Girder rail, tight curves and sharp turnouts are typical with city trackage but not at all with commercially available model track. So it looks like I’m going to have to learn how to handlay all this myself. Fortunately for me, my local hobbyshop offered classes on hand laying track and turnouts for 5 bucks, so I jumped at the chance! Here is my graduation project.

Saturday, November 18, 2006

A Slice of Life


Big announcement: I don’t know what I’m doing! I’ve never built anything like this before. Do I build the streets first and then the sidewalks? Or vice versa? How do I create the flangeways in the pavement? Not to mention the nagging questions of whether the streets and sidewalks are wide enough. What’s a fellah to do?

So I built this little test piece. Took a scrap piece of wood, laid some rail, paved in the streets and sidewalks, experimented with sidewalk and concrete colors.

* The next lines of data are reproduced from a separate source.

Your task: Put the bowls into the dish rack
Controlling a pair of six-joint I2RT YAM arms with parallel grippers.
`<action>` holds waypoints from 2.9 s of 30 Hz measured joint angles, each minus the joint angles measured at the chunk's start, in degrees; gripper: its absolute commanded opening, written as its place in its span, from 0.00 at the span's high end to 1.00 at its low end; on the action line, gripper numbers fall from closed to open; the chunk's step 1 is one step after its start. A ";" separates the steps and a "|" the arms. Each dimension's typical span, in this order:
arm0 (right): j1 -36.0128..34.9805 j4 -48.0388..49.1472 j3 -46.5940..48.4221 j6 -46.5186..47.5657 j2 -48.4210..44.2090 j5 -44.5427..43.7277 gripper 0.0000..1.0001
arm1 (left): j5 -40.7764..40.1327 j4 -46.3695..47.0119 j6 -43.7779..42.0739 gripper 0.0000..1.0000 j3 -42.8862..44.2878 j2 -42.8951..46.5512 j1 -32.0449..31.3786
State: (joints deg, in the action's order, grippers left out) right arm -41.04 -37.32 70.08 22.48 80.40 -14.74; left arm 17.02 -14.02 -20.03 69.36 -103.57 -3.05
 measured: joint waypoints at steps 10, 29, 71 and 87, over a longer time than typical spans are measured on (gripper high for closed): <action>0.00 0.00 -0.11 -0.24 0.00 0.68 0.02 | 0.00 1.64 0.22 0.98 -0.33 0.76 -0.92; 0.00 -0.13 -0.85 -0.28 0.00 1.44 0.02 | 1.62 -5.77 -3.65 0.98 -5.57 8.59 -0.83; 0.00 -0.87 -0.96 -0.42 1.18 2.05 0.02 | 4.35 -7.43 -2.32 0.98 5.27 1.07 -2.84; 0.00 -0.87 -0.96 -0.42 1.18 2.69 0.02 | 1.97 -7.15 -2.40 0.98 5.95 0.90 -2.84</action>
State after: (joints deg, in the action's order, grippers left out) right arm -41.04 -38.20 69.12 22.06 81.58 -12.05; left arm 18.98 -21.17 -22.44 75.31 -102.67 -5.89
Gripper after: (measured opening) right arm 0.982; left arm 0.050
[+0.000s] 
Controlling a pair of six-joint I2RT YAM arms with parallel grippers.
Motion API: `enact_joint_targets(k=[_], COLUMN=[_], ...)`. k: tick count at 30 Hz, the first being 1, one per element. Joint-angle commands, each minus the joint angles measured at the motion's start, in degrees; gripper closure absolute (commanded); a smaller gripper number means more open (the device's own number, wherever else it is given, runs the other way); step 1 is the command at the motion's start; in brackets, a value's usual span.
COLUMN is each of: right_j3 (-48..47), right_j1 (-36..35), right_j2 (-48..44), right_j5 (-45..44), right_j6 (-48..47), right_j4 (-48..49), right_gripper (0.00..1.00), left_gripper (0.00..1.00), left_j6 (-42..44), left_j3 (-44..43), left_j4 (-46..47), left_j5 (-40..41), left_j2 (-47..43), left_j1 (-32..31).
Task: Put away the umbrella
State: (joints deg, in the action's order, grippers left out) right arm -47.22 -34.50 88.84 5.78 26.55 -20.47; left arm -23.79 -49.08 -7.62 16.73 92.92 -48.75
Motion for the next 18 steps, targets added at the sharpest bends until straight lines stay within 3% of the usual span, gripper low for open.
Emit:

Added a wooden pole with some piano wire for overhead then added city details (streetlamp and phone booth.). Cool.

This has been a helpful little exercise. Yessir, a helpful little exercise!

Friday, November 10, 2006

The Future Site of San Dollar, Ca.

That’s what I’m calling the city, San Dollar. Not quite San Diego, but close enough.

Well, I procured a piece of 3/8” real-estate. Cut it to 4’ x 4’, then drew the track plan, streets and sidewalks.

Now I’m getting an idea how big everything looks. I’m concerned that the remaining real estate for the buildings isn’t enough. The streets seem to be too narrow to accommodate automobile traffic as well. But if I widen the streets, the building real estate shrinks, and enlarging the real estate causes the streets to narrow! So, I’m trying to find the right balance. Further experimentation is required... Yessir, further experimintation!